And finally, as we were winding down, I sat there with two kids in my lap, sweaty, smeared with face paint and approaching grumpiness, and I felt so damn lucky. Being a mom is relentless, sometimes not particularly gratifying work but these moments...these moments more than make up for it. I wanted to come right home and write it down, so I can reference entries like this on the tougher days.

Friday, September 9, 2011

Food Friday

I'm in a food rut lately. I'm not a huge eater at the best of times, and I'm a really picky eater. Lately, though, I've had a really hard time thinking of ANYTHING that sounds good to eat. I'm bored with my usual rotation, but not feeling adventurous enough to try new recipes. Plus, Chris is traveling almost nonstop for work for the next couple of months and it's pretty hard to get motivated to cook proper meals just for me. The kids are both in pretty limited eating phases (which I totally get, but some days I would rather stick my head in the oven than microwave one. more. chicken. nugget) so it's really a matter of cooking just for me.

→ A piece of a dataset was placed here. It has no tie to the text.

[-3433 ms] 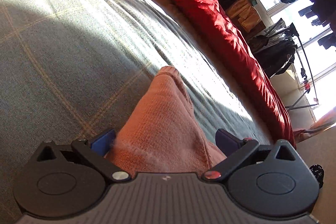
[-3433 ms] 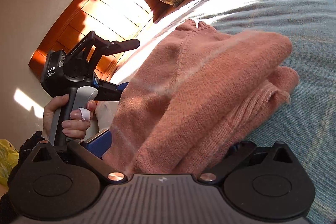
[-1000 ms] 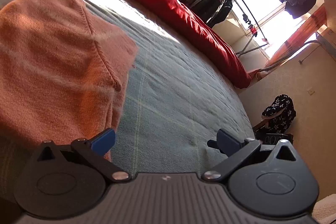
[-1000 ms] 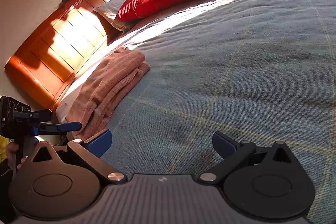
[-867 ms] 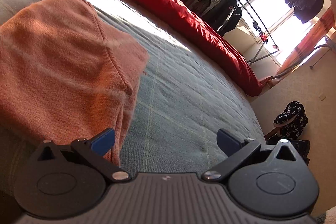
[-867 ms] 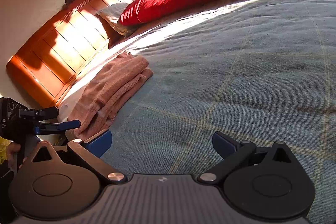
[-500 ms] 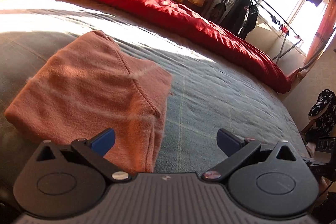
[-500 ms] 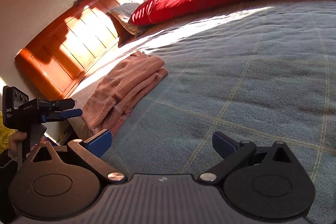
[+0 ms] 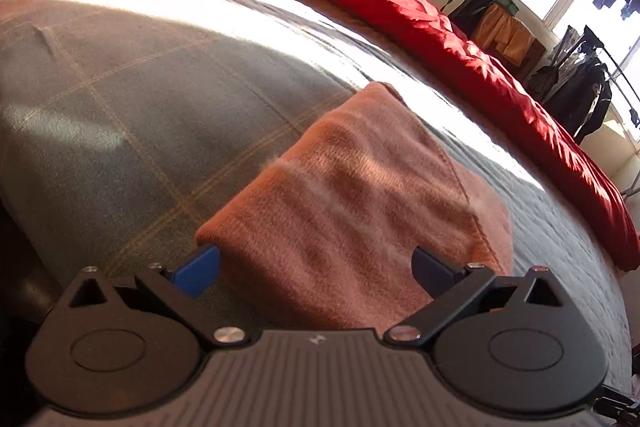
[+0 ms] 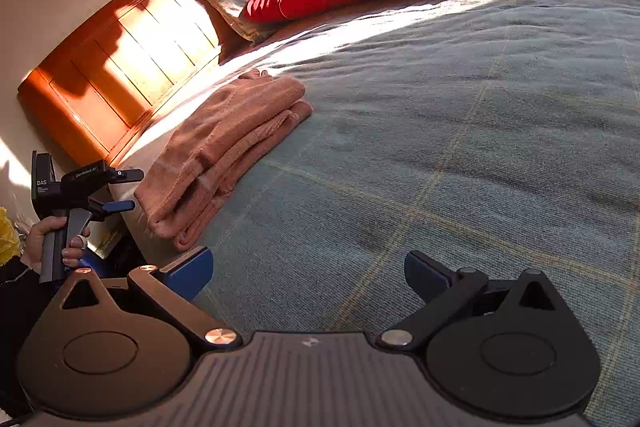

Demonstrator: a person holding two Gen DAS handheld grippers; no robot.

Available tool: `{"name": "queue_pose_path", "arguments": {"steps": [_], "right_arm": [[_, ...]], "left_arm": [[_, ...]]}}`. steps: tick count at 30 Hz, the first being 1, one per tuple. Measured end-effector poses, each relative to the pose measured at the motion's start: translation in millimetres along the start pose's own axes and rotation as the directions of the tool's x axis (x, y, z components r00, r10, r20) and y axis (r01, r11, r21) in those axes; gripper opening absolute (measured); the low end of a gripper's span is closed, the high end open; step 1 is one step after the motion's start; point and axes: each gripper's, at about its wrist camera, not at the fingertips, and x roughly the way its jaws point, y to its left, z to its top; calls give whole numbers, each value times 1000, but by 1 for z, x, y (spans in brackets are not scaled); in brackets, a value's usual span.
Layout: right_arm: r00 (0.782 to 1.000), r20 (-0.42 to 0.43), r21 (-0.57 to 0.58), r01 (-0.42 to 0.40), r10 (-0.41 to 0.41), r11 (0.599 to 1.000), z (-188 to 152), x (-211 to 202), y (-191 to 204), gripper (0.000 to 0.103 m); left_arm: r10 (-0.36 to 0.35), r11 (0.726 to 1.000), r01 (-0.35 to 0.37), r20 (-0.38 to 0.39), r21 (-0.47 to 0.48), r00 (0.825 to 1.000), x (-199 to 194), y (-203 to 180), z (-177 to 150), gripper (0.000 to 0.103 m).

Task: Fold clothes
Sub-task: 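Withdraw both open tools from the folded pink sweater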

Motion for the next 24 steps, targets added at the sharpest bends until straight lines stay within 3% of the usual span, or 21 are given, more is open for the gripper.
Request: {"name": "queue_pose_path", "arguments": {"steps": [2, 5, 10, 15, 16, 20, 22, 24], "right_arm": [[1000, -18, -13, -7, 7, 1000, 1, 11, 4, 103], [999, -48, -27, -6, 4, 1000, 0, 23, 9, 103], [998, -68, -55, -1, -3, 998, 2, 29, 11, 103], [998, -70, -70, 0, -5, 998, 7, 37, 8, 103], [998, -69, -75, -3, -2, 997, 8, 38, 9, 103], [998, -68, -97, -1, -6, 995, 8, 41, 12, 103], [997, -73, -108, 3, -11, 994, 7, 41, 14, 103], [997, -76, -112, 10, -19, 994, 7, 38, 14, 103]], "left_arm": [[-55, 997, 52, 49, 58, 997, 0, -19, 16, 102], [-92, 986, 83, 57, 144, 994, 26, -46, 36, 102], [-36, 994, 41, -46, 105, 998, 89, -44, 37, 102], [58, 982, -42, -79, 185, 995, 93, -63, 37, 102], [62, 979, -45, -80, 200, 995, 90, -70, 42, 102], [-49, 974, 59, -47, 220, 998, 91, -94, 64, 102], [-48, 970, 56, -43, 237, 998, 105, -103, 69, 102], [9, 969, 12, -83, 247, 996, 128, -104, 66, 102]]}}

I haven't figured out the cure for this yet, but I have decided to start doing some sort of food post on Fridays. Maybe just thinking about food will help me get past this funk.

Somewhat ironically, I am going to post my recipe for chili which, containing lots of meat and spiciness, I don't actually eat. It's one of my favorite things to make though, and it's the time of year when people are looking for new chili recipes to make for football-filled Sunday evenings.

Chili for Carnivores, by a Vegetarian

I started making chili for Chris not long after we started living together (properly) in 2002. I can't remember why, but I decided that I wanted to make a dish that would wow my father-in-law (who, as I mentioned before, didn't understand my decision not to eat meat AT ALL). Anyway, this recipe has sort of evolved over time. My favorite time to make it is Sunday afternoons, and Chris will often use it as the sauce for our traditional Sunday night homemade pizza (I can't share that recipe - we all need a few secrets).

A little side story about using chili on a pizza: Last year, on the Friday after Thanksgiving, my friend Sharda and her husband came over for homemade pizza. I made one using chili as the sauce and Chris offered a slice to Sharda, who was about 39 weeks pregnant. He warned her about the spice level in the chili, recalling the heartburn I suffered even smelling spice during my pregnancies. We all had a good laugh about her water breaking and she helped herself to a slice. Fast forward to her drive home and - you guessed it - her water broke!! The pizza was thenceforth known as the Water Breaker. Make at your own risk.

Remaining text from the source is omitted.